Work order: Copies of all lines that contain "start" are needed; take them from the data below.

Input data:

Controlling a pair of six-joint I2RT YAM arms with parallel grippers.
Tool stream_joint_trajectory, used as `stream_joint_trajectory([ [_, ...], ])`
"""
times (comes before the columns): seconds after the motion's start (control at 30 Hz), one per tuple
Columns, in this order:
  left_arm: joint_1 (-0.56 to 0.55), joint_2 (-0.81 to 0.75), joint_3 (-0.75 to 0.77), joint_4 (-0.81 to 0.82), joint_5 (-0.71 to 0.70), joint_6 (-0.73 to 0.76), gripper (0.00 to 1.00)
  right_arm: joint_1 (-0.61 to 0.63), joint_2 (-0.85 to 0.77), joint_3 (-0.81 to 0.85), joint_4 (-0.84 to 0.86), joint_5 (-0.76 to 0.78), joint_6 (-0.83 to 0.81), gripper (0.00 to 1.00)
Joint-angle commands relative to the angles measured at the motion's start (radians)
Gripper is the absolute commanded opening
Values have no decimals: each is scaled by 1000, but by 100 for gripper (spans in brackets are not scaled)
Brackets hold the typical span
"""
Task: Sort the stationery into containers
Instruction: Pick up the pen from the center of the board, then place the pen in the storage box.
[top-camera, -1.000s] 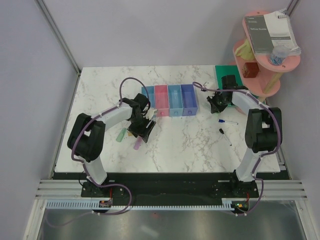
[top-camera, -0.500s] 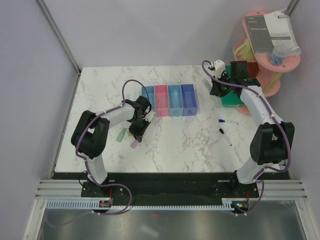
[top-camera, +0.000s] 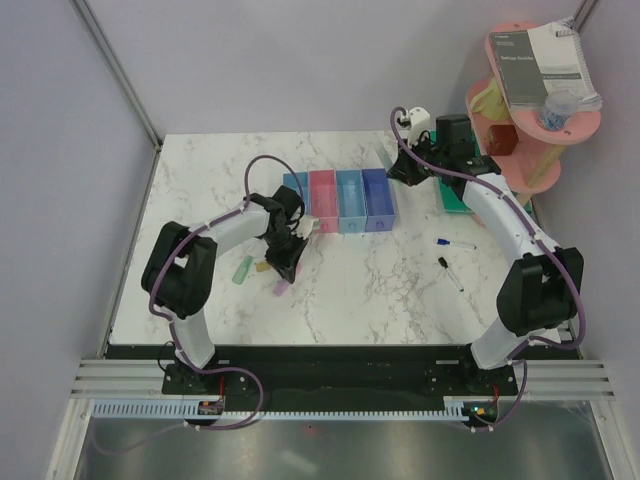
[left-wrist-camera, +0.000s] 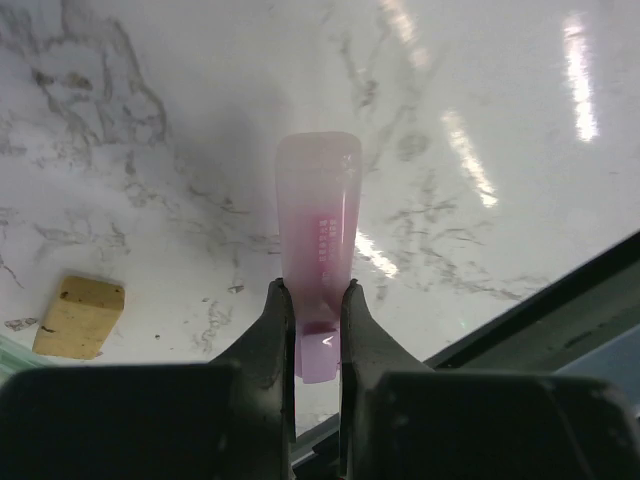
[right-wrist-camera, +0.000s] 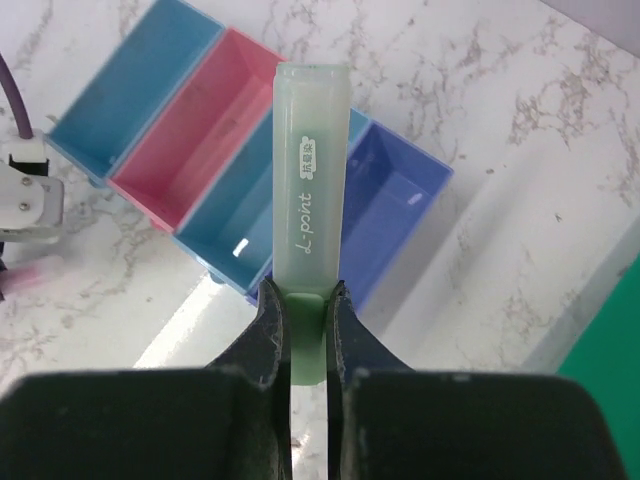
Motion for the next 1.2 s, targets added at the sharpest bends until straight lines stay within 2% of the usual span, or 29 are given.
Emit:
stream_joint_trajectory([
  [0.0,-1,-107,169,-13,235,-13,2,53,13,-10,155,-23,140,6],
  [0.07,13,-120,226,-4,298,-33,2,79,43,-12,193,-27,169,6],
  [0.2,45,-109,348,71,329,-119,2,113,92,-15,229,-19,208,6],
  [0.4,91,-54,406,223,326,-213,2,154,158,-57,276,-10,208,5],
  [0.67,96,49,478,307,364,-254,2,179,240,-65,293,7,186,5],
  [0.8,94,99,544,318,372,-267,2,182,267,-67,299,7,176,11],
  [0.97,94,136,602,347,398,-293,2,183,304,-59,308,30,151,12],
  [1.17,94,163,606,386,413,-313,2,183,323,-33,307,47,136,30],
])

Written response:
times (comes before the columns): seconds after the motion's start (control at 30 Hz), one per tuple
Joint-angle commands relative to the angles measured at the motion's start (radians)

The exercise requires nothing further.